自分はタバコに火をつけて、ふぅっと煙をはく。
沈黙が気まずく、俺はとりあえずビールを開けガブガブ飲んだ。

「ひっどい男ねぇ~」

…って、第一声がこれ!?
俺が言いたいやつなんだわ!と怒鳴りたくなったが、カンナの立板に水のごとき喋りになかなか割り込めない。

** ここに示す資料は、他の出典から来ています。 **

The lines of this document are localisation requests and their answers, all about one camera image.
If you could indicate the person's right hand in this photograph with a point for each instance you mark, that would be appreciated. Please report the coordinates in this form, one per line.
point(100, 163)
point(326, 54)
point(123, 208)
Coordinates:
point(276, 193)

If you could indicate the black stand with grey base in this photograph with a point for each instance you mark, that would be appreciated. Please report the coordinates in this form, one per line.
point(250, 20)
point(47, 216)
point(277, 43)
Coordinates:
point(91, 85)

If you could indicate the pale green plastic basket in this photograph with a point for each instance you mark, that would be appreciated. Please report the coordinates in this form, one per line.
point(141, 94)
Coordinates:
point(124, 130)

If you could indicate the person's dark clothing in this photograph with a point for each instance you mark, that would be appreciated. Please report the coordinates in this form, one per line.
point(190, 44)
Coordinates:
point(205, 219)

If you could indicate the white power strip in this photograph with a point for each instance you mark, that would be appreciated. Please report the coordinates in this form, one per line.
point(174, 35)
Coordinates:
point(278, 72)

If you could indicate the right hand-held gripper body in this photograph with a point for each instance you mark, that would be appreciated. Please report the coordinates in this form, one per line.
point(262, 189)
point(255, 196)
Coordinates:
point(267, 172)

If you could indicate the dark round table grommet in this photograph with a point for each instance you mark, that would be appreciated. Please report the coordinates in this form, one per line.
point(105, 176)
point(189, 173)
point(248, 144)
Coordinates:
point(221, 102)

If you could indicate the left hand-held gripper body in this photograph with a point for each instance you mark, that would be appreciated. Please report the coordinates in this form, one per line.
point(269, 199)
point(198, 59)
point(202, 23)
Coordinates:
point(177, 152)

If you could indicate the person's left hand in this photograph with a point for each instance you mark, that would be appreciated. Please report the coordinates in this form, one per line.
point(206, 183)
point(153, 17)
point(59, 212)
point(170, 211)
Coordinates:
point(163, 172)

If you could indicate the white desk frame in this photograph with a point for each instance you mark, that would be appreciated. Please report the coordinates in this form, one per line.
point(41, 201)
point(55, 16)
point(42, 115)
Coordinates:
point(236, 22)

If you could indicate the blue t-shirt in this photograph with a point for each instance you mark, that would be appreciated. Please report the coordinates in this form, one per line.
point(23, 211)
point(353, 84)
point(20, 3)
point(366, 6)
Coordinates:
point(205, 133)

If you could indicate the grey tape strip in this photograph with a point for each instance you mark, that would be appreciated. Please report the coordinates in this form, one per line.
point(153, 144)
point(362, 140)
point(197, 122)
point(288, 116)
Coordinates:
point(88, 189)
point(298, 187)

「クロちゃん全くあれから顔をださないしぃ。寂しいじゃない。薄情なんだらさあ。あれってヤリ捨てよねぇ。乙女心が傷ついちゃうわよね。もっとたくさんしようねって約束したじゃないの。それにさっきだって」

「…当ったり前だろ!俺はタチなのにお前に掘られられるわ、ネコになったって噂されるわ碌なことないわ!」

そういえばよく考えると、なんで逃げれるのにノコノコここまでついて来たんだろう。だが、いきなりヤられるんじゃないかと思っていたので、ホッとしたのも事実だった。

「そのせいで、カネコにも犯られかけたじゃねーか!」

「もー、そんなに怒んないでよね。助けてあげたじゃないの」

そうだった!
確かにカンナがこなければ、カネコにあの場で犯られていた。俺は渋々ながらお礼を言った。そういえばあのドアはどうなったのか…あのままで大丈夫なのだろうか……

「…ありがとう、助かった」

「いえいえ、クロちゃんの貞操が守られてよかったわよ~」

「トイレのドアやったあれって、空手?」

「そぉ。これでも黒帯なのよぉ。アタシって意外性のある女でしょ?」

あれ、これはいつものお店のママモードじゃないか?と、俺は気づいた。
距離を感じるというか、愛想はいいけどよそよそしいし、しかも名前呼びもコージから、クロちゃんに戻ってるし。
ほっとしたような中に、少しだけチクリと棘が残る。
俺にとってみたら大事件だった処女喪失がカンナにとっては大した事がないというのはそれでそれでムカつく気がした。
いや、でもこうやってそっけなくして気をひく作戦なのかも。そうに決まってる。

「まあ、でも…」
ほら、きた!
俺の心臓がドキンと、脈打った。

「助けてあげたんだから、お礼をもらわなきゃかしら」

やっぱこうくると思った、と思った瞬間、ざわりと肌がざわめいた。
時の感覚が蘇りそうになる。

――嫌だ。
あんな事嫌にきまってる。

前回は泥酔状態だったし、キスが気持ちよくてなんとなく流されて致してしまったが、今回は大して飲んでない上に酔いはほぼぶっとんでる。流されるなんて、ありえない。
だが、カンナが優雅な仕草でタバコを灰皿に押し付けてからゆっくりと近よってきても、何故か俺の体はまるで抵抗を忘れてしまったように動かなかった。
先程のカネコにはあれほど抗ったというのに、だ。

「あっ…」

衣連れとともに、カンナのつけている香水なのか、華やかな花のような匂いが近づいてきて、俺は思わず瞠目した。 
ざわざわと体の体中で何かがさざめき、先程解され腫れぼったくなった内側が疼く。

カンナの手が肩にかかる。
息遣いを耳元に感じ、体が我知らず震えた。
これは恐怖からだ。
決して期待からではありえないと、俺は自分に言い聞かせた。

「…なーんてねッ」

カンナの声に、俺は思わず目をあけた。